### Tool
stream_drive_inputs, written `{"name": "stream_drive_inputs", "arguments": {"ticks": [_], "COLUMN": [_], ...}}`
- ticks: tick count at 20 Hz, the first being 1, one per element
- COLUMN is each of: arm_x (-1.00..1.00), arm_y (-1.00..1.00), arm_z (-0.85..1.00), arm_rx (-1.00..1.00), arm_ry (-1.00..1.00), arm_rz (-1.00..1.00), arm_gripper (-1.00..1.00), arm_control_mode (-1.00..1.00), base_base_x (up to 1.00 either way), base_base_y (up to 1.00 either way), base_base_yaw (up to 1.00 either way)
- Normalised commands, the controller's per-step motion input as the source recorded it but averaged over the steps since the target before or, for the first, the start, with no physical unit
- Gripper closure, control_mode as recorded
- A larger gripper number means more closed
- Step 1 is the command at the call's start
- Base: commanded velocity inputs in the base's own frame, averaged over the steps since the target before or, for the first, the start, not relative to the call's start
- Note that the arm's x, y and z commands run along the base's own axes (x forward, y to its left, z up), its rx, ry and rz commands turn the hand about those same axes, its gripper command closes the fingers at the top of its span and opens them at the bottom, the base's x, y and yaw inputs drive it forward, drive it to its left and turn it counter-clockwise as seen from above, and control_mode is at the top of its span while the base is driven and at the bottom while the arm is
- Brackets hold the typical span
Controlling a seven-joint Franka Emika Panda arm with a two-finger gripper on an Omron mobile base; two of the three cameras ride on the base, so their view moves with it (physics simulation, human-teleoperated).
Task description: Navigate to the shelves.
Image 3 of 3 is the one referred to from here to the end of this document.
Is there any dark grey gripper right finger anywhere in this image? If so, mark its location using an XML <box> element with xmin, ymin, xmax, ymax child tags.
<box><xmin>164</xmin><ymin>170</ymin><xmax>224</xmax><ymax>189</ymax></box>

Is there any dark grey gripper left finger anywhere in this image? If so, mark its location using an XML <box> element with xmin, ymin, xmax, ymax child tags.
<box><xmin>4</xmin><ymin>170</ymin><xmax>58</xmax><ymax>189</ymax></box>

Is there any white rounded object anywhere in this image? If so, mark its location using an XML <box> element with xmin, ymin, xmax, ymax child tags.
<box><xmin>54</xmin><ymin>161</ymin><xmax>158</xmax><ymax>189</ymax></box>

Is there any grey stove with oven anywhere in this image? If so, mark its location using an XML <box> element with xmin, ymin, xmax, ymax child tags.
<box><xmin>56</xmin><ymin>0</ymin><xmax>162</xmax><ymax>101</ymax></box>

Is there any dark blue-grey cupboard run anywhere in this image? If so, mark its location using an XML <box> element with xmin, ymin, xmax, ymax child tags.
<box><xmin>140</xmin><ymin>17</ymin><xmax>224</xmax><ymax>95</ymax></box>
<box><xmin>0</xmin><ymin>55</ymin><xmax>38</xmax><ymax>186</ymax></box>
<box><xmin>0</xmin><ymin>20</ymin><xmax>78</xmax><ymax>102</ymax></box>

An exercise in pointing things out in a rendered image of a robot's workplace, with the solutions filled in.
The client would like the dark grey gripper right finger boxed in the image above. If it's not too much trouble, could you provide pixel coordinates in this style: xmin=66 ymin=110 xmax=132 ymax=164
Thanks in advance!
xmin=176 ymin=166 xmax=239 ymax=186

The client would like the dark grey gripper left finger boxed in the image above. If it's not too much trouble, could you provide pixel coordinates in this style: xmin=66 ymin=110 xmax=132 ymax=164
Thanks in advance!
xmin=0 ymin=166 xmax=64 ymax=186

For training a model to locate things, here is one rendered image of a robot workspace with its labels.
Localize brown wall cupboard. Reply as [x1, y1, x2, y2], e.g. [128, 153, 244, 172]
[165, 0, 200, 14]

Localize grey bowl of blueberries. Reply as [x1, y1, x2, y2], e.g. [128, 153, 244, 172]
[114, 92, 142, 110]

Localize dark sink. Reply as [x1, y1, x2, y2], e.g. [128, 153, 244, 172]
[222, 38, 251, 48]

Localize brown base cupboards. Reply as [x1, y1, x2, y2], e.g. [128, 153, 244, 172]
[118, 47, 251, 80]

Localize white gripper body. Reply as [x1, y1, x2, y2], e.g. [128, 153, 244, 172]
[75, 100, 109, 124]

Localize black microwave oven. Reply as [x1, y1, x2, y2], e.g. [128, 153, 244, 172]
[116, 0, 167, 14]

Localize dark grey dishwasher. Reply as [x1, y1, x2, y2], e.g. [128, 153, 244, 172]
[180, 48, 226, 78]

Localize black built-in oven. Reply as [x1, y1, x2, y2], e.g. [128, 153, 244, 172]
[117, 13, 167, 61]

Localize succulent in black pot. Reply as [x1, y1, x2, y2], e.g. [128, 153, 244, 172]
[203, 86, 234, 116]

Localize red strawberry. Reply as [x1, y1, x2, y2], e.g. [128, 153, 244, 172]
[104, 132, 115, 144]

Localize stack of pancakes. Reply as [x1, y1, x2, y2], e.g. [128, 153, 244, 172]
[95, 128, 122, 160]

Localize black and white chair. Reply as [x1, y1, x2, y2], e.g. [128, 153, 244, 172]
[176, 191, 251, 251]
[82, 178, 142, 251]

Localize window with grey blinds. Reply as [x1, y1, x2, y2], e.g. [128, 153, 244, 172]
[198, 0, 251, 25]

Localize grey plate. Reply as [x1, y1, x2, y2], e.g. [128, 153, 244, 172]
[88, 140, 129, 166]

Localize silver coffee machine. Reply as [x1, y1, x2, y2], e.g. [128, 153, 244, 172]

* _What the exercise asks_:
Report only how many lines in the listing contain the string "trouble".

* _Problem solution_:
2